[[ Input for this task, beginning ]]
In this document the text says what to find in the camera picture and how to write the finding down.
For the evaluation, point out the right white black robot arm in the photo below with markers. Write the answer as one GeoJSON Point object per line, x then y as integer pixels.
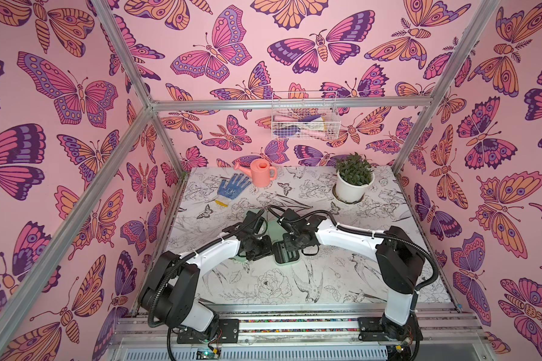
{"type": "Point", "coordinates": [405, 267]}

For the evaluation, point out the green case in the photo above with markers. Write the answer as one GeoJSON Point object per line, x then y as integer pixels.
{"type": "Point", "coordinates": [281, 247]}
{"type": "Point", "coordinates": [240, 259]}

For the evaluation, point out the blue garden glove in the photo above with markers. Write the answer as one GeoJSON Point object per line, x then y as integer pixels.
{"type": "Point", "coordinates": [231, 188]}

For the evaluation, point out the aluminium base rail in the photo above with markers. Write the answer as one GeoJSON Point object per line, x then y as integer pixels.
{"type": "Point", "coordinates": [309, 332]}

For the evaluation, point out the potted green plant white pot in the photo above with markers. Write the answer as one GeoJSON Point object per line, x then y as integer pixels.
{"type": "Point", "coordinates": [354, 176]}

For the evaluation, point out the white wire wall basket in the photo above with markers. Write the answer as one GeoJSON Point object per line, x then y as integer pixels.
{"type": "Point", "coordinates": [305, 116]}

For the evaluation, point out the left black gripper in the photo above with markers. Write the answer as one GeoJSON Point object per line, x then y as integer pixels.
{"type": "Point", "coordinates": [267, 248]}

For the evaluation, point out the pink watering can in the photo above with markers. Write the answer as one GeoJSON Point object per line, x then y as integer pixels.
{"type": "Point", "coordinates": [261, 173]}

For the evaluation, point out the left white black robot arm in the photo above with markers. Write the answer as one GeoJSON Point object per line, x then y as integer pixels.
{"type": "Point", "coordinates": [169, 292]}

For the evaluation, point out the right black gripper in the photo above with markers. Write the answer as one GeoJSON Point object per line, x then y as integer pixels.
{"type": "Point", "coordinates": [291, 242]}

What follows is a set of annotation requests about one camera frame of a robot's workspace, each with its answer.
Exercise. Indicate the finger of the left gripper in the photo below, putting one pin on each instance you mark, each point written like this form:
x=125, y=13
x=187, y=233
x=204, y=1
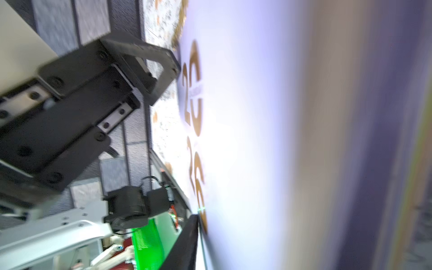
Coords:
x=150, y=69

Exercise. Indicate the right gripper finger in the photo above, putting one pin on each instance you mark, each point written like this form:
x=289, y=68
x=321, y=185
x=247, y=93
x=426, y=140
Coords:
x=183, y=253

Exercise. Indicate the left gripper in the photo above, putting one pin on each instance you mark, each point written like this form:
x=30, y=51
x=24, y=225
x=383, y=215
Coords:
x=56, y=125

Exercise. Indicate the purple calendar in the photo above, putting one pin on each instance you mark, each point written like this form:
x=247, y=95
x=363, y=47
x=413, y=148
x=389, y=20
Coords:
x=308, y=130

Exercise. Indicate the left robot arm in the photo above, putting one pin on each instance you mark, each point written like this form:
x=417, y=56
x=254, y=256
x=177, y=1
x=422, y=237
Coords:
x=40, y=239

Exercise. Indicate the green plastic basket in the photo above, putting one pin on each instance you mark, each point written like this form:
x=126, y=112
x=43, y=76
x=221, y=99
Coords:
x=153, y=242

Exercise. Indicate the person in red shirt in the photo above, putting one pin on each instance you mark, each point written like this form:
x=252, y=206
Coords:
x=118, y=257

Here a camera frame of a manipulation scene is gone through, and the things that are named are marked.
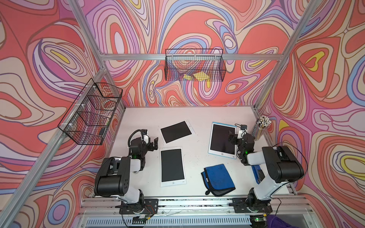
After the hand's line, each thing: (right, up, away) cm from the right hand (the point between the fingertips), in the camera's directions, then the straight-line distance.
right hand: (236, 134), depth 96 cm
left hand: (-58, -2, -3) cm, 58 cm away
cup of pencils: (+13, +8, -10) cm, 18 cm away
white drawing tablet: (-44, -20, -9) cm, 49 cm away
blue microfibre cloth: (-17, -26, -14) cm, 34 cm away
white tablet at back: (-42, +1, +9) cm, 43 cm away
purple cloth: (+7, -39, -30) cm, 49 cm away
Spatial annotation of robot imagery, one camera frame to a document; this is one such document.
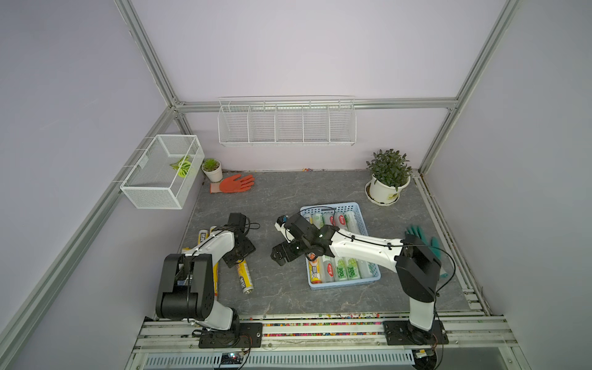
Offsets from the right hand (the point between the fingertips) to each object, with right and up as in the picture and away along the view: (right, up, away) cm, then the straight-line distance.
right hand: (280, 249), depth 83 cm
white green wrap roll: (+29, +7, +14) cm, 32 cm away
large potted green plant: (+45, +29, +14) cm, 55 cm away
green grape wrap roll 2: (+17, -8, 0) cm, 19 cm away
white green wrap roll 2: (+27, -7, +2) cm, 28 cm away
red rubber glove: (-28, +25, +33) cm, 50 cm away
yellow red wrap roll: (+13, -8, +2) cm, 15 cm away
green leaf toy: (-35, +31, 0) cm, 46 cm away
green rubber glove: (+62, -1, +11) cm, 63 cm away
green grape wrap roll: (+24, +8, +14) cm, 29 cm away
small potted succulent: (-36, +32, +29) cm, 57 cm away
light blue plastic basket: (+19, +12, +19) cm, 30 cm away
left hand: (-15, -4, +8) cm, 17 cm away
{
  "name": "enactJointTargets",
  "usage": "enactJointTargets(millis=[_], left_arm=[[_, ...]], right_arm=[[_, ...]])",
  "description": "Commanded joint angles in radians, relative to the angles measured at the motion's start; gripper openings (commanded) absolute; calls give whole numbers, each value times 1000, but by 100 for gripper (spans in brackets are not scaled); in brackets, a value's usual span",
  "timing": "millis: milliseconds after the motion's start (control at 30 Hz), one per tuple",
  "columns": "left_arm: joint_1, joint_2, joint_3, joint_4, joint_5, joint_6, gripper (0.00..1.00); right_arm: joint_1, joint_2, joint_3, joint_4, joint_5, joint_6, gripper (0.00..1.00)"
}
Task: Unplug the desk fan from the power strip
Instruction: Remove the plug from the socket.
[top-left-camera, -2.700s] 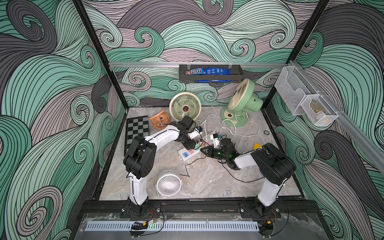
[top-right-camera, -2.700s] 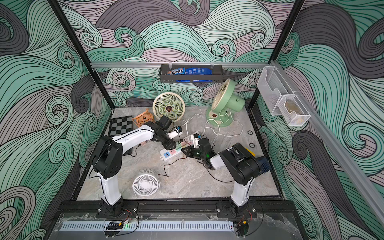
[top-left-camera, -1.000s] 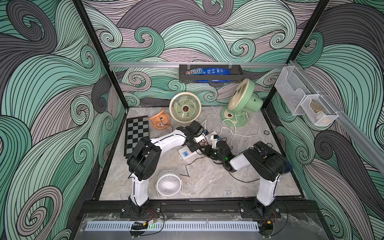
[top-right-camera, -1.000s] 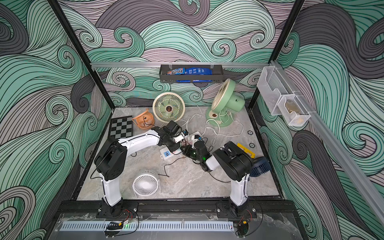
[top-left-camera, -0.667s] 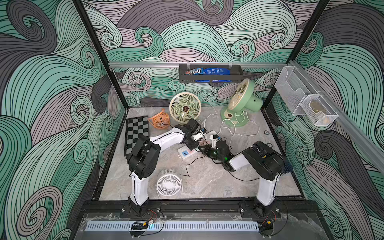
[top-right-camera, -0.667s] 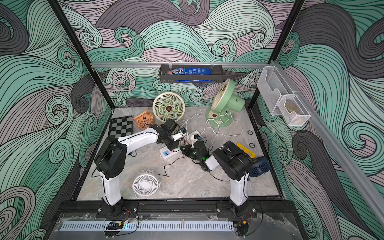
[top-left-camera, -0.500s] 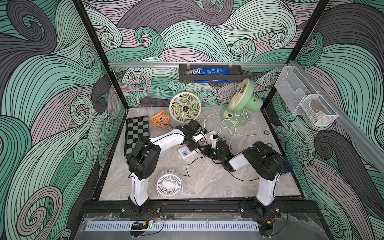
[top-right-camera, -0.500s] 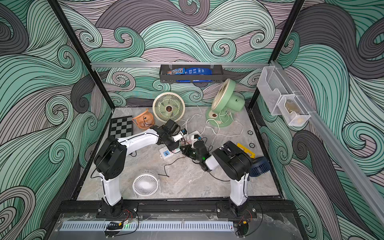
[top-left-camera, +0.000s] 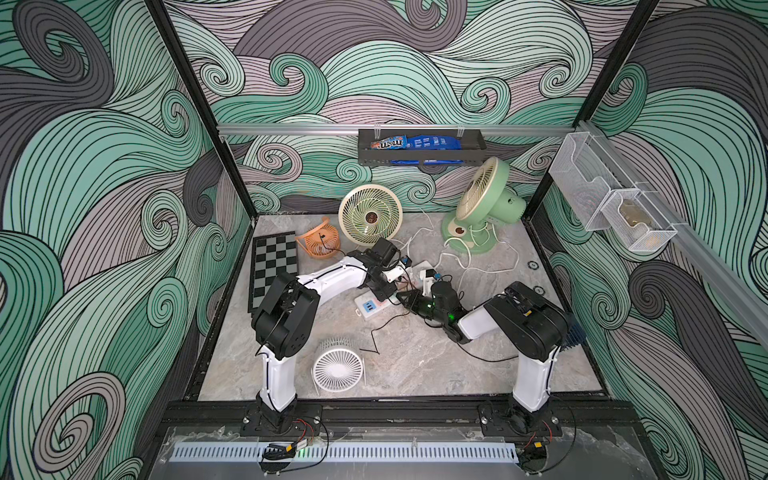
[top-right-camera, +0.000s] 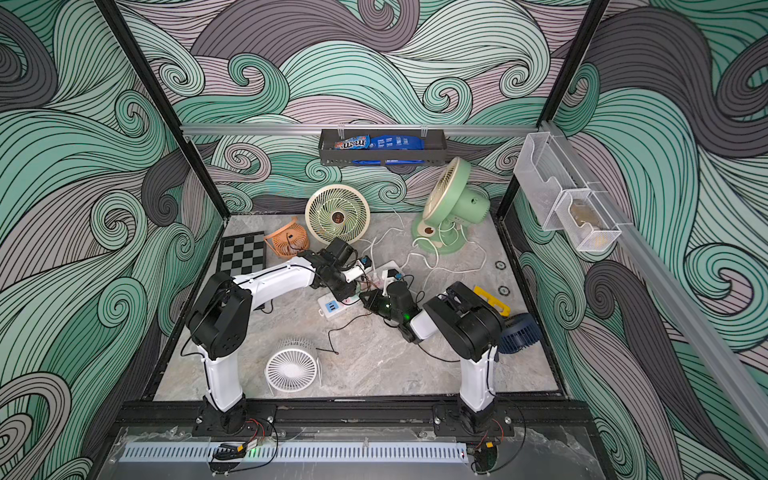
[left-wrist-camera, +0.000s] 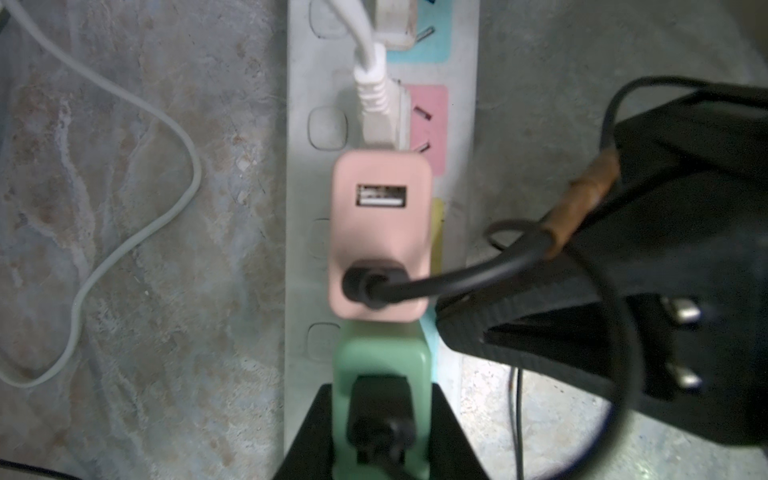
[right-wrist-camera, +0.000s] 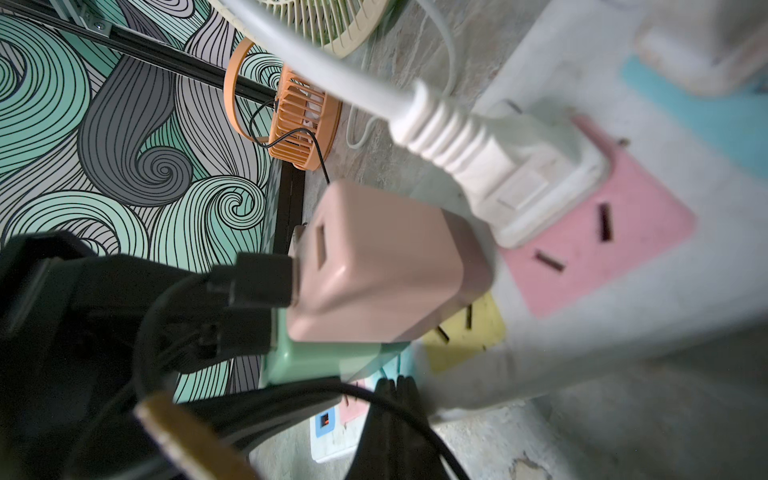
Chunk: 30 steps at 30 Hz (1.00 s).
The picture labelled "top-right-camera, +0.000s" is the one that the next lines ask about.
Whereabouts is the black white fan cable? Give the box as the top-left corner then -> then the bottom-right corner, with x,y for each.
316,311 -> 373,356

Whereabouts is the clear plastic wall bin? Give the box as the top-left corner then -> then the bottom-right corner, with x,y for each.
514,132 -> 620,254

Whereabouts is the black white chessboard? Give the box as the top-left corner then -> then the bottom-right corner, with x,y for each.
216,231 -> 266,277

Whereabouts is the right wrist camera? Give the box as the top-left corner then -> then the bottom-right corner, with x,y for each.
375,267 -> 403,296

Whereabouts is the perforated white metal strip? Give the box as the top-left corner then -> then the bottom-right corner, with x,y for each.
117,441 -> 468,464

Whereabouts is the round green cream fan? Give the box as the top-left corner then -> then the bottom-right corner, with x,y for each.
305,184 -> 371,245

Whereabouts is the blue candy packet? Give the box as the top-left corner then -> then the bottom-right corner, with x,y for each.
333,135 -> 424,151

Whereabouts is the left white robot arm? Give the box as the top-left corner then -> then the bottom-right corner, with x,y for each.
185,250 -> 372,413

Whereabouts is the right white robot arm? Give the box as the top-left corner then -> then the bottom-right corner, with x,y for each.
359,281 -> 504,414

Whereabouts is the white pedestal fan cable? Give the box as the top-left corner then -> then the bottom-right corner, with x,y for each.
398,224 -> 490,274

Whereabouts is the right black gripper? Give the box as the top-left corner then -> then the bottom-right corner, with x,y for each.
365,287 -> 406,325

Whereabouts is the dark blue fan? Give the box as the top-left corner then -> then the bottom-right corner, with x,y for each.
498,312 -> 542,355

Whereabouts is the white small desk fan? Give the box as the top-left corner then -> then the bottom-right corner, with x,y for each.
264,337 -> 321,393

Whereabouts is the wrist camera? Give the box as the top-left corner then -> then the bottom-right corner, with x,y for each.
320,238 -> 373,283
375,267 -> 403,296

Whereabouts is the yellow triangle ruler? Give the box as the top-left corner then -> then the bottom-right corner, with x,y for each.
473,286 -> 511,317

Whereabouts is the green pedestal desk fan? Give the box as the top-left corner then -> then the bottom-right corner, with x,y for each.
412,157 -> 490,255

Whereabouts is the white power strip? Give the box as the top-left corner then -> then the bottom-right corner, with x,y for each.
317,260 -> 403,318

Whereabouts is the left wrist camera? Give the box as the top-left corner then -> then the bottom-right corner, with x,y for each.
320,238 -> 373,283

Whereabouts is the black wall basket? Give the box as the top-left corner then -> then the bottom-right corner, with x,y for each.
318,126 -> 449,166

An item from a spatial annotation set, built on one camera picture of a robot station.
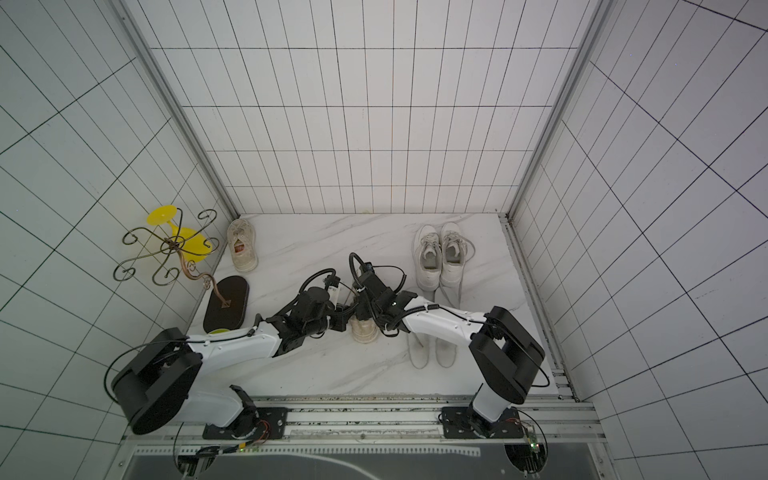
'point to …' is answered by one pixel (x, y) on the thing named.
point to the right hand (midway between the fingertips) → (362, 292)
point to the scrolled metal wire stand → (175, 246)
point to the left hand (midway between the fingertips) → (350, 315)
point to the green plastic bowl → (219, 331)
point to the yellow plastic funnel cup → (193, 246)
[[ Input for this task, end ]]
### What is required
Show every line of the data in which the word "document" appears.

### Response area
In this document the text says what to find in the camera picture and how to write the finding down.
Spatial annotation of robot imagery, one camera frame to a document; this is one such document.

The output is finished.